Dopo essere stata un’assidua frequentatrice di uno dei principali siti per freelance, mi sono spostata, via via, su altri, più articolati e selettivi, adottando per ciascuno di essi la stessa strategia: arrivo, mi guardo intorno, individuo l’area di nicchia dove posso presentare i miei servizi a valore, capisco quali sono i prezzi di mercato su quel sito, propongo i miei servizi alle tariffe che ritengo siano adeguate alla qualità del servizio che io posso offrire, acquisisco feedback positivi e vado avanti.

 

Da allora ho lavorato sempre, dei mesi un po’ di più, altri un po’ meno. Ogni tanto mi pareva che anche questo mercato si fermasse per poi scoprirmi con un piano di cose da fare zeppissimo di lavori e di scadenze.

 

Complessivamente ho fatto una bella esperienza, in questi anni. Ho conosciuto buyer di varie nazionalità e con approcci completamente diversi, ho visto i miei competitor, freelance come me che vivono i paesi lontani dall’Italia, dove il costo della vita è molto più basso, con i quali non è possibile confrontarsi solo sulla base dei prezzi proposti. Insomma considerando sia i casi positivi che le esperienze che m’hanno lasciato l’amaro in bocca, anche per la scortesia con cui sono stata trattata, mi sento di poter a questo punto fare una sorta di elenco di punti d’attenzione, che propongo a chi si avvicina a questa realtà, per evitare delusioni e arrabbiature.

 

  • Le tariffe per tipologia di servizi hanno una grande gamma di oscillazione, attenzione a non posizionarvi al valore minimo solo per acquisire un lavoro. Difendete la qualità del vostro lavoro e i punti di forza che potete proporre.

 

  • Difendete la dignità vostra e di chi fa questo lavoro: c’è chi ritiene (soprattutto alcuni buyer) che l’anonimato e l’irriconoscibilità (forse) dietro cui ci si nasconde può dare il diritto di trattare i provider come mentecatti, in cambio della concessione di un lavoro che si pretende di pagare con tariffe da fame.

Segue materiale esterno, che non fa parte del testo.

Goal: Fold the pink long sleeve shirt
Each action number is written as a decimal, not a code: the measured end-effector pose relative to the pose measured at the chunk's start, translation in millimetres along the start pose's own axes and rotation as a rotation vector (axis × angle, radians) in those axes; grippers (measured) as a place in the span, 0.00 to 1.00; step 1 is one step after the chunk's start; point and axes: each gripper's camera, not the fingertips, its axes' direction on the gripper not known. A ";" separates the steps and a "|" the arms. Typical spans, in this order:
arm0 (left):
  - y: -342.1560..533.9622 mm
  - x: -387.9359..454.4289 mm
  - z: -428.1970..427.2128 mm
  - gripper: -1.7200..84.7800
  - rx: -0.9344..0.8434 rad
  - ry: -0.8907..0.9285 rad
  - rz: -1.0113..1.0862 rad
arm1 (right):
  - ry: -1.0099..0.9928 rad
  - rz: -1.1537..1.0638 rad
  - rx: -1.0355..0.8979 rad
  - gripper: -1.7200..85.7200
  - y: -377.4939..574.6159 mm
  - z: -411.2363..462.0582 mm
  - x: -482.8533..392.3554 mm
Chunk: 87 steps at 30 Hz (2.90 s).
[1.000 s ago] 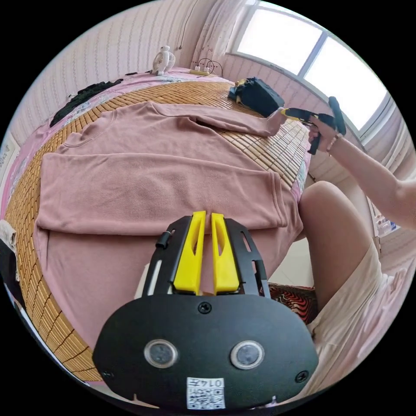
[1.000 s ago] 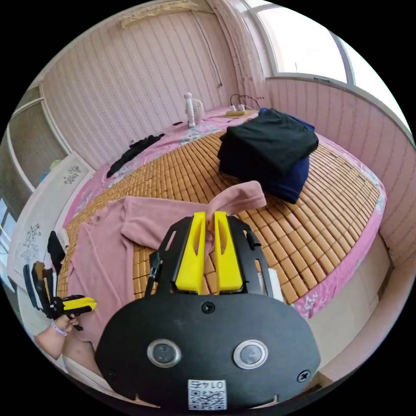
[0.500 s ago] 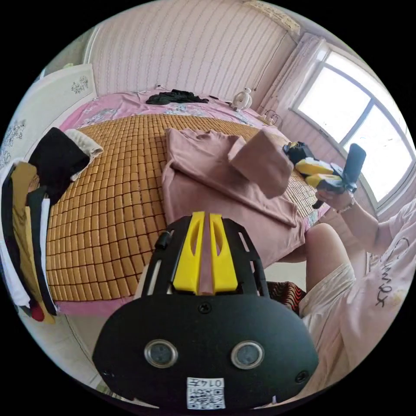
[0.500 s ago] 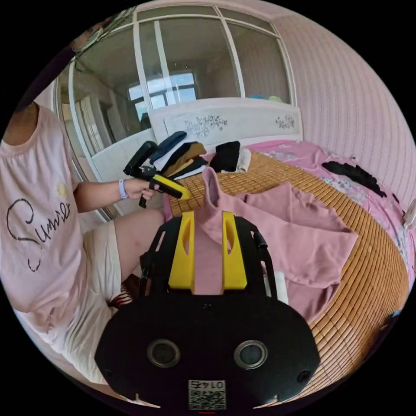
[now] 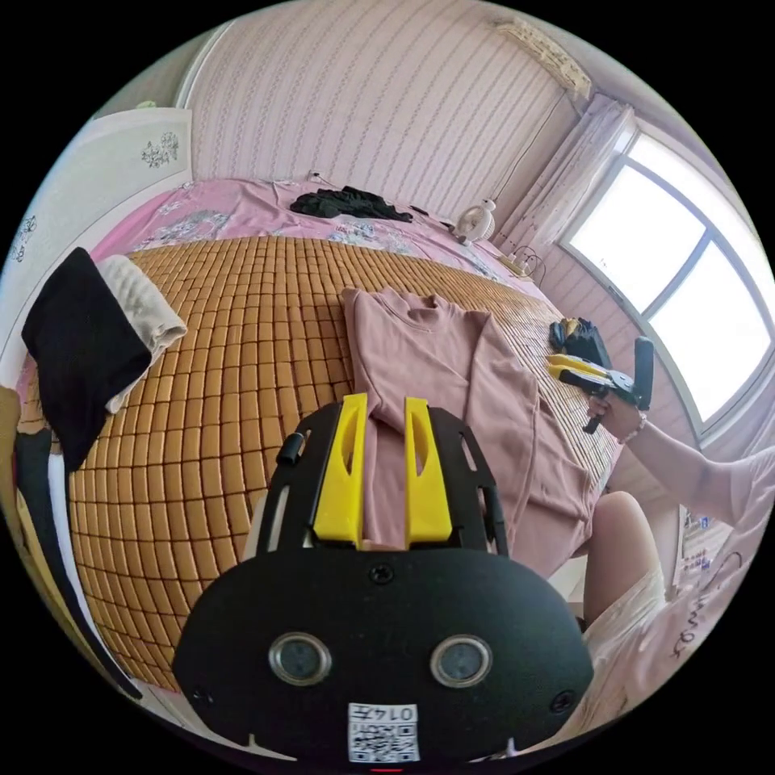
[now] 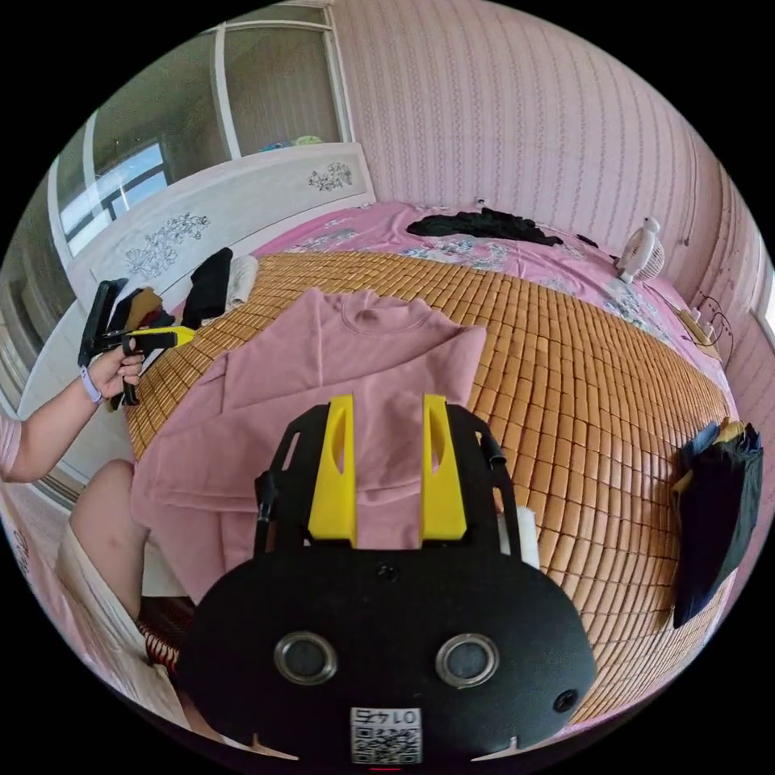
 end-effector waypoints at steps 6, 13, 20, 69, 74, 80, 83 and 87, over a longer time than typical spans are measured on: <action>-95.3 -33.5 77.4 0.14 -0.045 0.026 -0.056 | 0.088 0.164 -0.050 0.18 -61.6 70.0 53.0; -140.9 -60.1 141.6 0.06 -0.257 -0.056 -0.086 | -0.110 0.323 -0.123 0.06 -88.6 102.3 100.7; -161.4 -56.7 59.2 0.02 -0.004 0.040 -0.032 | -0.243 0.248 0.197 0.05 -115.9 5.9 115.0; 151.9 203.3 -71.9 0.07 -0.287 -0.301 0.290 | -0.030 -0.284 -0.386 0.03 -53.3 -54.8 -163.3; 135.5 284.9 -15.5 0.03 -0.179 0.061 0.367 | -0.028 -0.512 -0.391 0.02 -132.2 26.2 -231.2; 163.7 314.9 47.9 0.01 -0.268 -0.037 0.404 | -0.024 -0.652 -0.665 0.02 -160.0 97.8 -243.4; 165.4 328.6 32.1 0.01 -0.290 -0.012 0.445 | 0.014 -0.678 -0.675 0.02 -184.4 85.2 -244.1; 185.8 338.0 46.7 0.01 -0.388 0.012 0.465 | 0.073 -0.624 -0.634 0.02 -176.2 124.2 -230.2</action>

Dimenticano che dietro un nickname anche ridicolo, può esserci chi ha ben più esperienza di loro ed ha scelto, con coraggio, di fare questo mestiere piuttosto che rimanere in catene dietro una scrivania.

 

  • Siate seri nelle proposte e non lasciate incompiuti i lavori che vi vengono affidati, nascondendovi (ahimè vale anche per alcuni provider) dietro una presunta irrintracciabilità. Un bravo freelance online deve avere, oltre alle caratteristiche squisitamente tecniche, anche doti di grande professionalità quali affidabilità, lealtà, rispetto dei tempi, trasparenza.

 

  • Non siate eccessivamente rigorosi quando dovete dare un feedback al buyer o al provider, non siete il giudice di un tribunale, non occorre che siate rigorosi ed inflessibili, non siete alla ricerca della perfezione assoluta (esiste?) e quella briciola in più di generosità nella vostra valutazione consentirà a chi la riceve di lavorare ancora e di migliorarsi. Di contro una cattiva/bassa valutazione gli peserà come un macigno di cui si libererà con estrema difficoltà. Sappiate ben tarare i giudizi, quindi, pensando alle future implicazioni.

 

Dette queste poche cose non mi resta che augurare buona fortuna a chi comincia la strada difficile del mestiere di freelance online.

 

E, come si dice nel gergo, buon bid a tutti!